Which left the obvious, that sweet little thing on the first floor. Myrna remembered that she had this midwestern twang and a fresh, open, trusting look. It was obvious that she would have liked to come into
Myrna's apartment and pass the time of day. That, Myrna suspected, would be fatal, since the woman seemed to have lots of time on her hands.
Perhaps she stayed home because she was pregnant or unemployed or had been cowed into accepting the role of housewife by what could be her overbearing twit of a husband. Indeed, she knew the type well from paternal experience.
Her suspicions had been confirmed when she had observed the husband a couple of times as they passed in the hallway. He appeared to be a sleek, conceited, hard-body type. She felt certain that he was one of that vast army of nose-in-the-air, tight-ass, take-no-prisoners superyuppies, always dressed in the latest designer suits or jogging clothes.

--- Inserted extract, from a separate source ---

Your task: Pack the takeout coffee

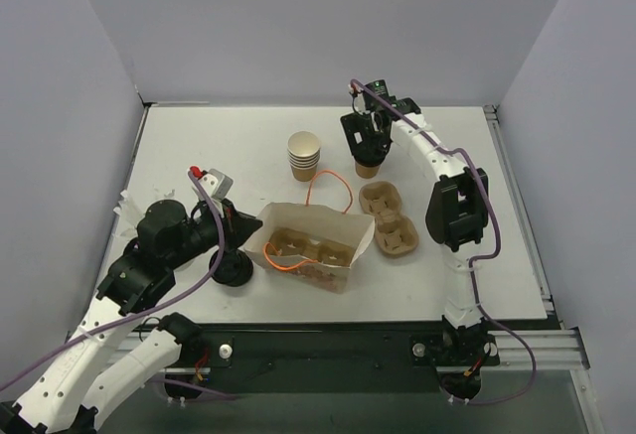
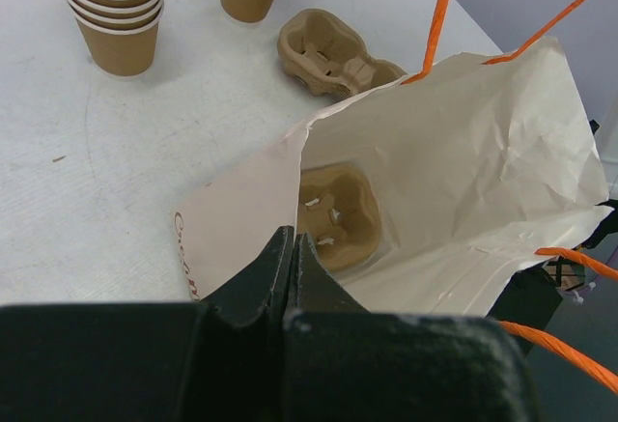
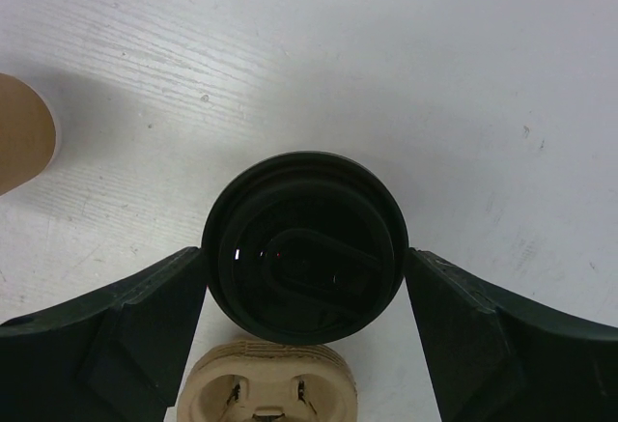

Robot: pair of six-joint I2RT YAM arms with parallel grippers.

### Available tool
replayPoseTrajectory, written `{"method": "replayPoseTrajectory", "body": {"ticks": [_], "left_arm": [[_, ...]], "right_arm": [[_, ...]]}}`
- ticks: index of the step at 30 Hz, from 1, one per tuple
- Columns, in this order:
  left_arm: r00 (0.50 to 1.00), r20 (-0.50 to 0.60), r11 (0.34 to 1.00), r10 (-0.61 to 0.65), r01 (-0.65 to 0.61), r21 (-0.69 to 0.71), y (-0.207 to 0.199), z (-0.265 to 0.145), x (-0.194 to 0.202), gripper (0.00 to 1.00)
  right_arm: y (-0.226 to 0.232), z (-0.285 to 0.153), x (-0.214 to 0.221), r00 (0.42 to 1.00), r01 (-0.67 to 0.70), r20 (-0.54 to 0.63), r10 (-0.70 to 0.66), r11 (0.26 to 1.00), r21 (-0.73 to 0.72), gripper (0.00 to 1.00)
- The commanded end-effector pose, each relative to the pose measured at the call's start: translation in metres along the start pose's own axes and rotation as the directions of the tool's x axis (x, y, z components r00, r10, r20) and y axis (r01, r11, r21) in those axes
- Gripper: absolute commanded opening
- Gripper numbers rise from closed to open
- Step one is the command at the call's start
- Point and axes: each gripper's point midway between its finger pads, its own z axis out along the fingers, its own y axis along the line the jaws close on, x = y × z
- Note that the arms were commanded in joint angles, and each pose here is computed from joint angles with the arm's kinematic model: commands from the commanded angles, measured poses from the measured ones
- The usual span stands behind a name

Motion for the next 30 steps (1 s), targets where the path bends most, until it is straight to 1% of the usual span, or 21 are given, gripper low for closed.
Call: {"method": "replayPoseTrajectory", "body": {"ticks": [1,3,8,11,18,23,30], "left_arm": [[0.999,0.045,0.999,0.020,-0.021,0.027,-0.010,-0.006,-0.017,0.00],[0.999,0.047,0.999,0.018,-0.020,0.026,-0.010,-0.007,-0.017,0.00],[0.999,0.046,1.000,0.015,-0.016,0.023,-0.010,-0.007,-0.019,0.00],[0.999,0.046,1.000,0.015,-0.016,0.022,-0.010,-0.008,-0.020,0.00],[0.999,0.048,1.000,0.017,-0.018,0.011,-0.009,-0.010,-0.023,0.00],[0.997,0.076,1.000,0.023,-0.024,0.008,-0.010,-0.007,-0.032,0.00],[0.995,0.105,1.000,0.004,-0.002,-0.021,-0.002,0.003,-0.037,0.00]], "right_arm": [[0.000,-0.001,0.000,1.000,0.014,-0.009,-0.014,1.000,0.013,0.83],[-0.002,0.001,0.003,1.000,0.014,-0.017,-0.014,1.000,0.016,0.81],[-0.002,0.006,0.013,0.999,0.014,-0.048,-0.013,1.000,0.020,0.80],[-0.002,0.008,0.018,0.998,0.015,-0.061,-0.013,1.000,0.027,0.78],[-0.006,0.007,0.015,0.998,0.012,-0.054,-0.009,0.999,0.049,0.63],[-0.013,-0.015,0.001,1.000,0.011,-0.002,-0.011,0.998,0.057,0.57],[-0.023,-0.063,-0.028,0.994,0.025,0.106,-0.032,0.997,0.067,0.54]]}}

She had encountered hordes of them between husbands. They were always so cocksure of making it big and expected the world to bow down and admire them.
She got her jollies ball-busting them, making them feel like shit, especially in the sack, where they really thought they were showing their stuff. She chuckled to herself, remembering how she had faked indifference to their lovemaking, after coming to beat the band. That really pissed them off. This Burns fellow, she decided, was a classic specimen.
Actually, even though she was determined not to befriend the neighbors, he seemed to go beyond the pale, not even looking her way when they passed in the hall, offering not even the slightest impersonal grunt of recognition and leaving in his wake the stink of his trendy after-shave.
"Sounds like a great idea," Jack told her when she broached the subject of this Janey or Jenny receiving the coat. By then the situation was a fait accompli, both of them treating it as a challenge to be faced, with this last detail of delivery to be accomplished.
"If you don't hear from me to the contrary," she told Jack, "the coast is clear."
"Great. Next weekend we'll have a party."
"Don't we always. I'll wear it when we make love."
"I can't wait."
"So I see."
Then it was decided. A perfect shill. Myrna was certain the woman would cream in her jeans at this opportunity to be a good neighbor.
Even that first brief visit had indicated the whole story; the woman seemed so open, so natural, so midwestern, so corny, that the potential request actually gave her a pang of conscience, as if she were using her for some nefarious purpose. In a way, she was. Hell, it was only a delivery, for crying out loud.